CapitalX Credit Card Recommendation System


A fine-tuned LLM system that recommends optimal credit cards for specific transactions based on rewards, APR, and other factors.


📋 Overview



This system employs Parameter-Efficient Fine-Tuning (PEFT) to adapt foundation models for intelligent credit card recommendations, analyzing transaction details against multiple card options to maximize customer benefits.

🏗️ Architecture





  • Base Model: meta-llama/Meta-Llama-3-70B (70B parameter language model)

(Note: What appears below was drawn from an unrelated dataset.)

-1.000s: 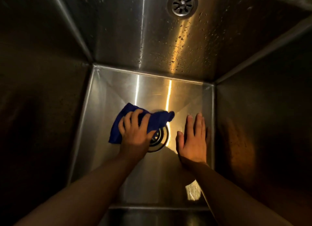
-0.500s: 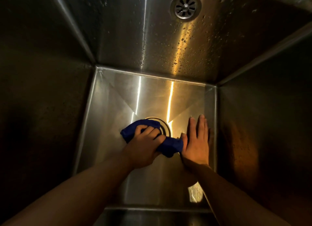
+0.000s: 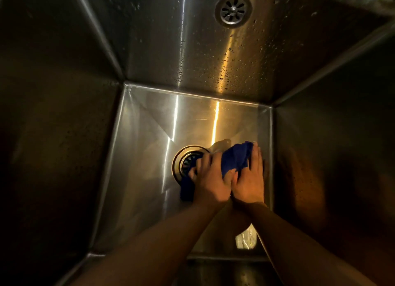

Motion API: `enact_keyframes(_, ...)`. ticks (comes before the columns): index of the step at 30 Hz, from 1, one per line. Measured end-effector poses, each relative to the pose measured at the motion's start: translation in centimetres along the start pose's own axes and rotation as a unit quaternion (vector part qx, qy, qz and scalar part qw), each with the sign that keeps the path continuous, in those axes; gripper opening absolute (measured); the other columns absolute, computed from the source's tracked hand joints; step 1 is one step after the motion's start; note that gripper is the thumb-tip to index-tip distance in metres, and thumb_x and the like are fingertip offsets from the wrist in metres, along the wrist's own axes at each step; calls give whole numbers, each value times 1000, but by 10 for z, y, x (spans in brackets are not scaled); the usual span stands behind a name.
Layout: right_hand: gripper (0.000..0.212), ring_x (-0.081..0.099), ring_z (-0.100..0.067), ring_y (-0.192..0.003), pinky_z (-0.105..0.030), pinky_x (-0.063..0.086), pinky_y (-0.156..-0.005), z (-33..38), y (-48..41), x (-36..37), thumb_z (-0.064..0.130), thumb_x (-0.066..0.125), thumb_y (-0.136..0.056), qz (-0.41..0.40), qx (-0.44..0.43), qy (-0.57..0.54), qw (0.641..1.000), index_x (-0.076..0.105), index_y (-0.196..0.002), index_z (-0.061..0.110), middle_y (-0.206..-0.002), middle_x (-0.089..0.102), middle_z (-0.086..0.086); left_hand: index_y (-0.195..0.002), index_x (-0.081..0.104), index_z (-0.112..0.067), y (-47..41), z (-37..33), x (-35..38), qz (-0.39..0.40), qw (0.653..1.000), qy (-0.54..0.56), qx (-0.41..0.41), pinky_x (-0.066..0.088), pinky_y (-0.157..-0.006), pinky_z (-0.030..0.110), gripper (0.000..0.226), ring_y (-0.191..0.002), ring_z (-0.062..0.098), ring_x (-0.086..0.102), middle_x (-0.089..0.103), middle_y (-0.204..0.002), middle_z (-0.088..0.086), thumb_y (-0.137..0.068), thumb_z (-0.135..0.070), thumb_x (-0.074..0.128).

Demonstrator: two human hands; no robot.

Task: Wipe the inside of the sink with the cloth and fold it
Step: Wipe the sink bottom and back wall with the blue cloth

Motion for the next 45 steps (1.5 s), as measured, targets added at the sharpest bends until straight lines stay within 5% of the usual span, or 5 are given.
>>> enact_keyframes(10,70,-1,-30,-149,-44,5,-120,-2,-1,2,28,49,-90,16,-4,-17,1000,22,-152,12,-161,3,-15,-116,60,-22,-22,29,-25,31,863,-452,225,46,-76,45,45,-99,32,59,62,-111,12,-73,-35,64)
enact_keyframes(19,44,17,-24,-146,-35,13,-120,10,-7,-21,26,39,-101,-7,80,-74,994,40,-143,13,-157,26,-10,-133,32,-18,-21,11,-27,44,965,-258,-34,33,-103,47,47,-126,33,37,38,-135,14,-91,-30,51)
enact_keyframes(25,36,64,-19,-95,-39,49,-90,53,2,-51,36,53,-94,44,281,-584,760,58,-117,8,-103,67,-11,-138,24,-22,-3,-48,-17,1,984,-175,12,31,-98,42,53,-122,28,33,31,-134,9,-91,-33,46)
enact_keyframes(33,88,16,-44,-143,-54,16,-114,16,34,-51,58,47,-88,44,159,116,979,2,-154,21,-156,14,-26,-148,28,-28,-14,28,-52,12,971,-232,61,16,-112,48,68,-142,32,15,21,-154,11,-85,-53,33)
enact_keyframes(45,83,17,-41,-144,-72,31,-99,6,77,12,71,39,-80,91,-104,241,961,24,-151,32,-158,21,-16,-149,27,-30,-46,128,-91,-40,916,-395,62,15,-112,56,67,-146,36,9,16,-159,13,-89,-58,26)
Point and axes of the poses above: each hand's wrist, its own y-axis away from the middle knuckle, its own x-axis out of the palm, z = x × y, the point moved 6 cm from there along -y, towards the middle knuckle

  • Distributed Training: Modal cloud with DeepSpeed ZeRO-3 optimization


  • Memory Optimization: QLoRA (Quantized Low-Rank Adaptation) with 4-bit quantization


  • Hardware Requirements: 8x H100 GPUs for training, 1x H100 for inference


⚙️ Technical Details

Training Configuration




Parameter
Value


Learning Rate
5e-6


Training Epochs
2


LoRA Rank (r)
16


LoRA Alpha
32


Batch Size Per Device
2


Gradient Accumulation Steps
4

Data Processing



Each training example follows a standardized instruction format:

You are a credit card recommendation assistant. Analyze the cards and transaction, then recommend the BEST card with a clear explanation.

Cards:
Freedom Flex: APR 15.0%, Credit Limit 5000, Rewards: base 1.0, dining 3.0%, groceries 5.0%
Sapphire Preferred: APR 18.0%, Credit Limit 10000, Rewards: base 1.0, travel 4.0%, dining 3.0%

Transaction:
Product: Dinner, Category: dining, Vendor: Restaurant, Price: 75.0

Output:

🚀 Implementation


Prerequisites



  • Hugging Face API token with access to required models

  • Modal cloud account configured with GPU access

  • Python 3.8+ with required dependencies


Environment Setup

# Create .env file with Hugging Face token

echo "HUGGING_FACE_TOKEN=your_token_here" > .env

# Run the script
modal run capitalx.py

Command-line Options



Option
Description


--model_name
Specify a different base model (default: meta-llama/Meta-Llama-3-70B)


--test_auth
Test Hugging Face authentication only


--test_gpus
Test GPU setup and compatibility only

💡 Example Output

{

"test_case_1": "Best card: Freedom Flex. Explanation: Both cards offer the same 3% rewards on dining, but Freedom Flex has a lower APR (15.0% vs 18.0%), making it the better choice for this transaction.",
"test_case_2": "Best card: Freedom Flex. Explanation: Freedom Flex offers 5% cash back on groceries compared to no specific grocery rewards with Sapphire Preferred, resulting in $6.00 in rewards versus just $1.20 with the base rate."
}

🔍 System Workflow




  1. GPU Testing: Validates CUDA availability and multi-GPU setup


  2. Data Preprocessing: Formats training data with instruction prefixes


  3. Model Loading: Initializes the base model with 4-bit quantization


  4. Fine-Tuning: Applies LoRA to adapt the model using DeepSpeed ZeRO-3


  5. Evaluation: Tests the trained model on sample credit card recommendation scenarios


  6. Result Reporting: Displays recommendation results for validation


📝 License & Acknowledgements



This project uses the Meta-Llama-3-70B model from Meta under their model license. Please ensure you have proper access rights and comply with the model's usage terms.